— Task item —
Taking the entries below from the top, restate each line exactly and end with the line containing "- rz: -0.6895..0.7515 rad".

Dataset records
-- Opening Marker --
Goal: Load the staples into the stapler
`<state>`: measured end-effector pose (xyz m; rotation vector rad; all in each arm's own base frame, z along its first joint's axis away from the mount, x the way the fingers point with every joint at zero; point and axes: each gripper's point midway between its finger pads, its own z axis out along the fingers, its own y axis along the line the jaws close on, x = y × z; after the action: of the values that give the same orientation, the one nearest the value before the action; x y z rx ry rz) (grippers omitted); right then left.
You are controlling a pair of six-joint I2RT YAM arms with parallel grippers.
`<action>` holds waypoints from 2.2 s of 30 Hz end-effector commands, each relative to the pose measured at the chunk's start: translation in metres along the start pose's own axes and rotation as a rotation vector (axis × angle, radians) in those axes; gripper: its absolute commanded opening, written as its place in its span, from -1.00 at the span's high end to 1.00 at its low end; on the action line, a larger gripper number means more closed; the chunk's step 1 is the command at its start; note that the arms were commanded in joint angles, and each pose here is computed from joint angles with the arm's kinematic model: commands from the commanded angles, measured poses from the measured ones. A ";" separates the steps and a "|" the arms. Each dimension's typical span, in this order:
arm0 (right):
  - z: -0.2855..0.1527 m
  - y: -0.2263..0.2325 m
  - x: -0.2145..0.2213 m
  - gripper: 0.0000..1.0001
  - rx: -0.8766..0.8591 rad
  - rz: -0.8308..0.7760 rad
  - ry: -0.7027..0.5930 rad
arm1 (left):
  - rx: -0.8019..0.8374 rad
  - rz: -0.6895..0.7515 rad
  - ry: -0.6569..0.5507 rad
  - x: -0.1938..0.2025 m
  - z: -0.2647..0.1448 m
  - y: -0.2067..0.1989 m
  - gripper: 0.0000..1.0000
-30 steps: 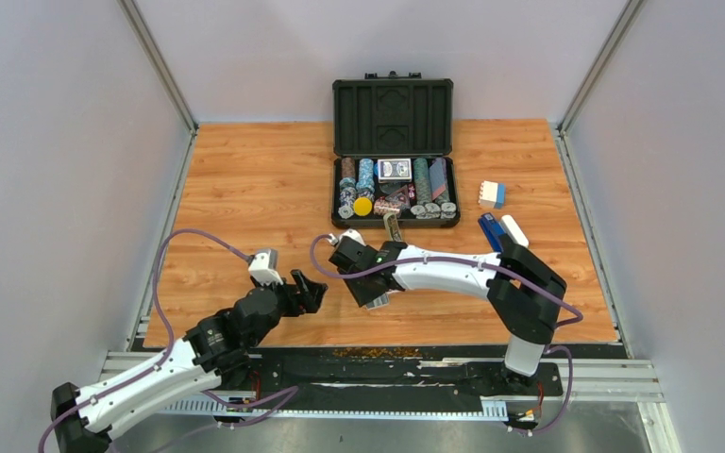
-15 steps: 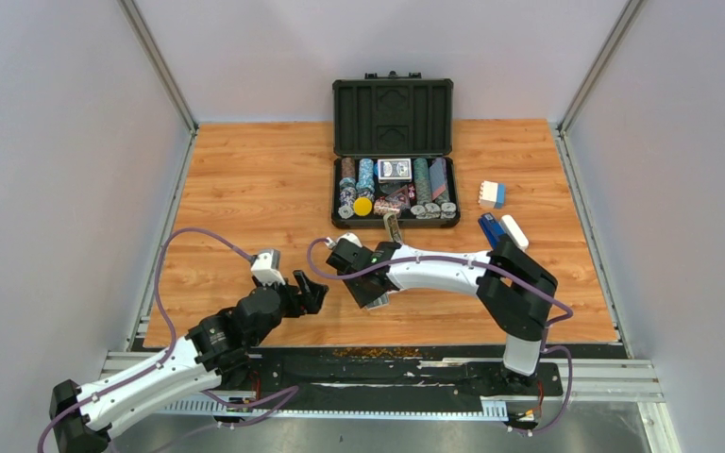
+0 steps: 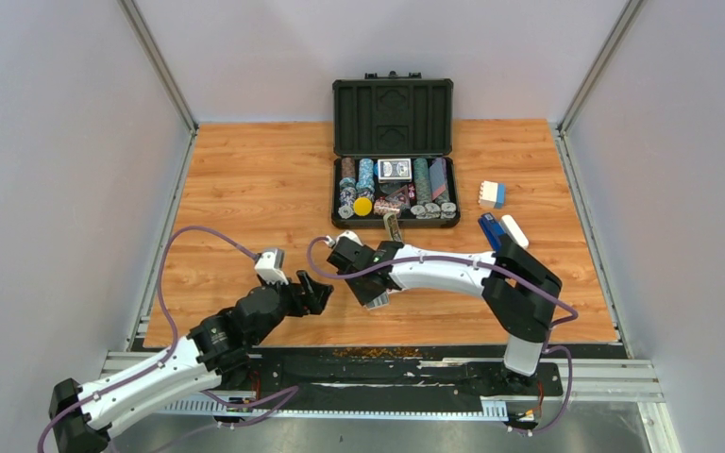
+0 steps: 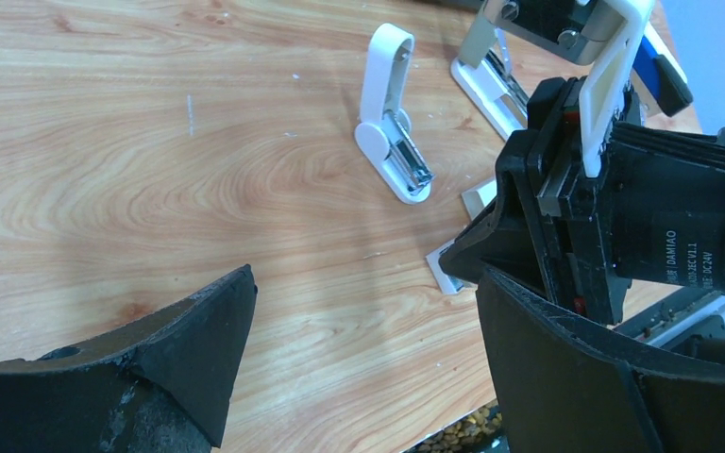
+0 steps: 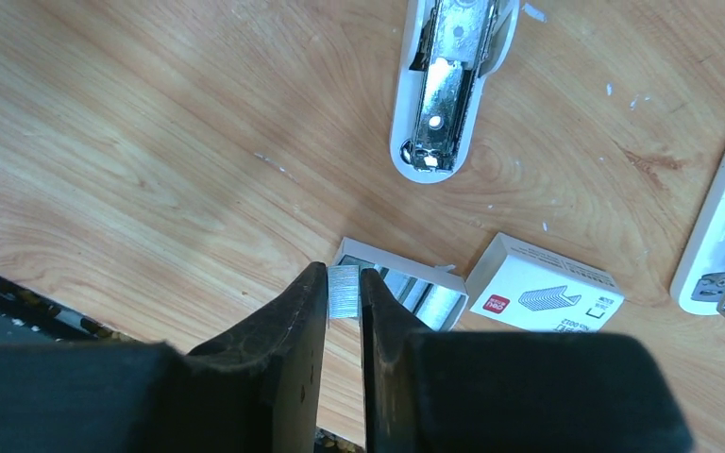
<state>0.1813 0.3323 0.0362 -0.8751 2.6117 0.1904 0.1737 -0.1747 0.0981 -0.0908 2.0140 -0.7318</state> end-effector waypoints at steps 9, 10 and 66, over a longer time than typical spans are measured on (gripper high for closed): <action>-0.055 0.002 -0.036 0.64 -0.129 0.048 -0.265 | 0.144 -0.019 -0.053 -0.014 0.004 -0.033 -0.95; -0.059 0.000 -0.039 0.65 -0.139 0.053 -0.294 | 0.147 -0.034 -0.052 -0.014 0.003 -0.034 -0.97; -0.223 -0.035 -0.071 0.58 -0.278 -0.117 -1.312 | 0.557 -0.909 0.232 -0.086 0.018 -0.202 -0.53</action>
<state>0.1872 0.2867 0.2534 -0.6455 1.3750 0.7587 0.1937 -0.3144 0.2497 -0.6231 1.9033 -1.8186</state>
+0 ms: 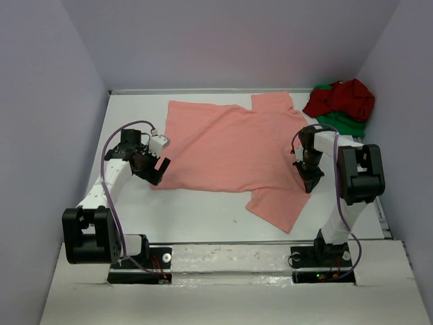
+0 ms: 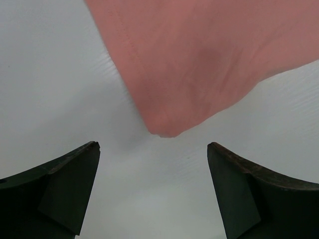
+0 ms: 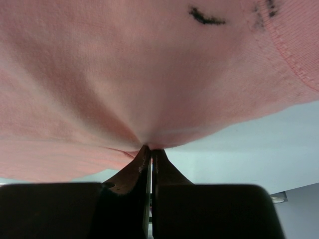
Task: Fold and stack the t-shirts
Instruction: Grap the side of the flattened tshirt closest away from the robot with both arms
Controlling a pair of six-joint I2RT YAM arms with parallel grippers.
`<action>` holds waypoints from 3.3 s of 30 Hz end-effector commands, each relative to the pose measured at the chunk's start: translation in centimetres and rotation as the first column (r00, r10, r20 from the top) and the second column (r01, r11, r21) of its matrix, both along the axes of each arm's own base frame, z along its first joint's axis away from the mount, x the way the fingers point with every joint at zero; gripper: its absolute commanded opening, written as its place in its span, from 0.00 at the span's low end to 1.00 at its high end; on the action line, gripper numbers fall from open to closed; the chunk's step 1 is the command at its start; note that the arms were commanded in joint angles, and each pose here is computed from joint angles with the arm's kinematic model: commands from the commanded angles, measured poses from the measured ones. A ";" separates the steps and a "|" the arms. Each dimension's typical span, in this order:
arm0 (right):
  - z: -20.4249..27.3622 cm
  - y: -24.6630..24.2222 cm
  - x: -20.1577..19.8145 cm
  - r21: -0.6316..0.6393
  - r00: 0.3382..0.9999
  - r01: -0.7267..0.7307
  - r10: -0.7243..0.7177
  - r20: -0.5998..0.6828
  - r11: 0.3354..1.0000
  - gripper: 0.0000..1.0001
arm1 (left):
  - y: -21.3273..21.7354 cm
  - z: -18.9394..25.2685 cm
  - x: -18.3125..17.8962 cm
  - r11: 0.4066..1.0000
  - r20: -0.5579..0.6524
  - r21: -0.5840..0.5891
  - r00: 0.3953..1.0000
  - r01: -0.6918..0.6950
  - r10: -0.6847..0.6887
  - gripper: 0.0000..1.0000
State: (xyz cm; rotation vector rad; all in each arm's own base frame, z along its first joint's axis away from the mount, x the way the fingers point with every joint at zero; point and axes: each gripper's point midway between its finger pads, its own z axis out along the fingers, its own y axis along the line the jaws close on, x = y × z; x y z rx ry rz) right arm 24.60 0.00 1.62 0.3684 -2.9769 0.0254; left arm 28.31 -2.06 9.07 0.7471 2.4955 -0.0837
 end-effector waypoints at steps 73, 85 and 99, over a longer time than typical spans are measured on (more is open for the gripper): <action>3.8 -0.6 1.8 -0.014 0.994 -0.011 0.012 0.109 1.000 0.00 | 2.2 -3.2 -0.1 0.985 -0.121 0.168 0.990 -0.046 0.067 0.00; 6.4 -1.0 2.2 -0.039 0.983 -0.004 0.011 0.182 0.999 0.00 | 3.4 1.7 1.6 0.970 0.004 0.223 0.995 -0.096 0.097 0.00; 7.8 -1.2 5.2 -0.057 0.970 0.013 0.002 0.242 0.998 0.00 | 2.4 1.3 2.2 0.973 -0.004 0.213 0.996 -0.089 0.092 0.00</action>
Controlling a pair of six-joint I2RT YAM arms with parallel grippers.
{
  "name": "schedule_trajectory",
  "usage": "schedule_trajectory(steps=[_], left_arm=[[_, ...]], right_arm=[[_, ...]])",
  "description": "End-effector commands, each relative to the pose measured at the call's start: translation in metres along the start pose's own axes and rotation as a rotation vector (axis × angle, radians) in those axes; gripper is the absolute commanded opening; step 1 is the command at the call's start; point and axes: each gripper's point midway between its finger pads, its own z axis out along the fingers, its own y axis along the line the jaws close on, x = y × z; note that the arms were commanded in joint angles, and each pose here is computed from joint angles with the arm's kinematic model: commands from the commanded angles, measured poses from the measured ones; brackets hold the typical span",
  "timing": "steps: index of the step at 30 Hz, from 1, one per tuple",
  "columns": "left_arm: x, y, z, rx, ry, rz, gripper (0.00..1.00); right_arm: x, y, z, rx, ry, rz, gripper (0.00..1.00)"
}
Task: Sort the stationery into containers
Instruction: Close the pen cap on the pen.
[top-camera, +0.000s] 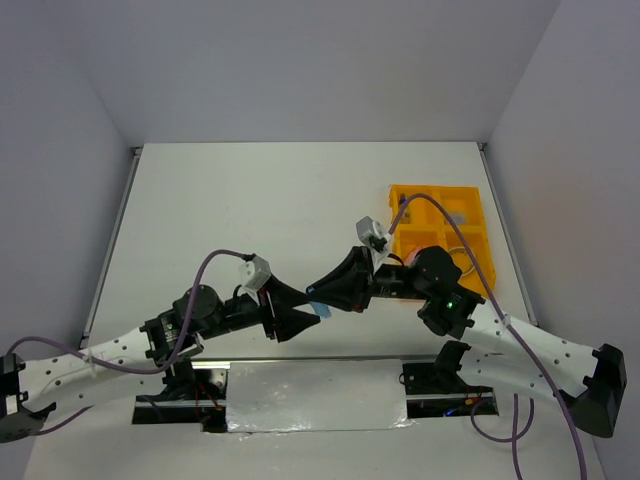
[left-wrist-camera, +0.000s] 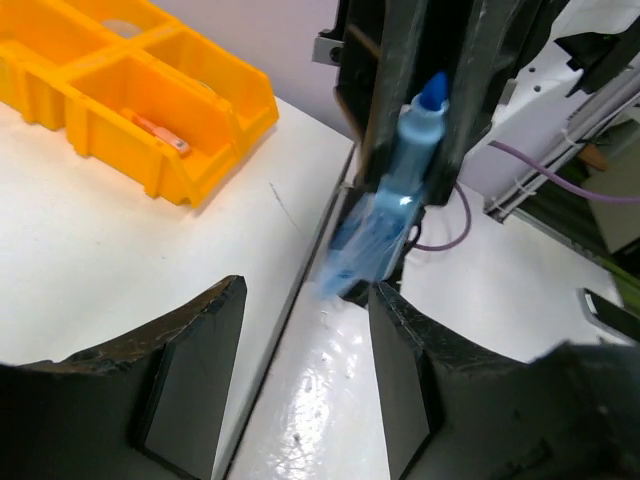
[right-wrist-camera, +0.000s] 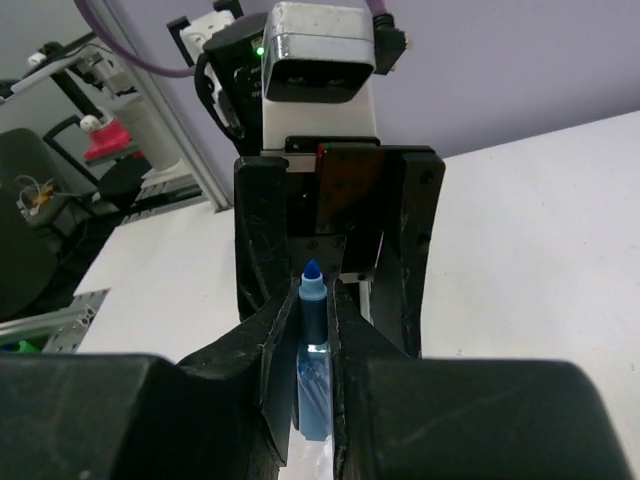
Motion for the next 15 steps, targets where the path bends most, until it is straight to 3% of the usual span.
schedule_trajectory(steps=[1, 8, 15], left_arm=[[-0.023, 0.014, -0.003, -0.09, -0.088, 0.048, 0.64], [-0.033, 0.006, -0.005, -0.051, -0.12, 0.059, 0.63], [-0.031, -0.014, -0.004, 0.06, -0.103, 0.074, 0.51]], right_arm=[[-0.032, 0.029, -0.003, -0.094, -0.057, -0.031, 0.0], [-0.031, 0.029, 0.0, -0.104, -0.059, -0.007, 0.0], [-0.027, 0.012, 0.003, -0.028, -0.062, -0.02, 0.0]])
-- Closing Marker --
— Completed exercise —
Goal: Load the staples into the stapler
`<state>`: measured end-effector pose (xyz m; rotation vector rad; all in each arm's own base frame, z along its first joint's axis away from the mount, x the way the fingers point with every joint at zero; point and axes: each gripper's point midway between its finger pads, its own z axis out along the fingers, its own y axis along the line the jaws close on, x = y × z; after the action: of the values that give the same orientation, the one nearest the value before the action; x y z rx ry rz) (grippers omitted); right then left.
You are controlling a pair of six-joint I2RT YAM arms with parallel grippers.
`<action>` holds waypoints from 2.2 s of 30 Hz end-effector commands, each relative to the pose measured at the chunk's start: translation in metres along the start pose's own axes and rotation as a rotation vector (axis × angle, radians) in those axes; gripper: its absolute commanded opening, written as its place in its span, from -1.00 at the span's high end to 1.00 at its low end; on the action line, a larger gripper number means more closed; the chunk's step 1 is the command at its start; note that the arms were commanded in joint angles, and each pose here is computed from joint angles with the arm's kinematic model: commands from the commanded angles, measured poses from the measured ones. A ";" separates the steps and a "|" the arms. Each dimension's typical span, in this order:
arm0 (right):
  - z: -0.2855..0.1527 m
  - y: -0.2263..0.2325 m
  - x: -0.2145..0.2213 m
  - gripper: 0.0000..1.0001
  - rx: -0.8766..0.8591 rad
  - rz: -0.8308..0.7760 rad
  - ry: -0.7027..0.5930 rad
arm1 (left):
  - rx: -0.8019..0.8374 rad
  - rz: -0.6895..0.7515 rad

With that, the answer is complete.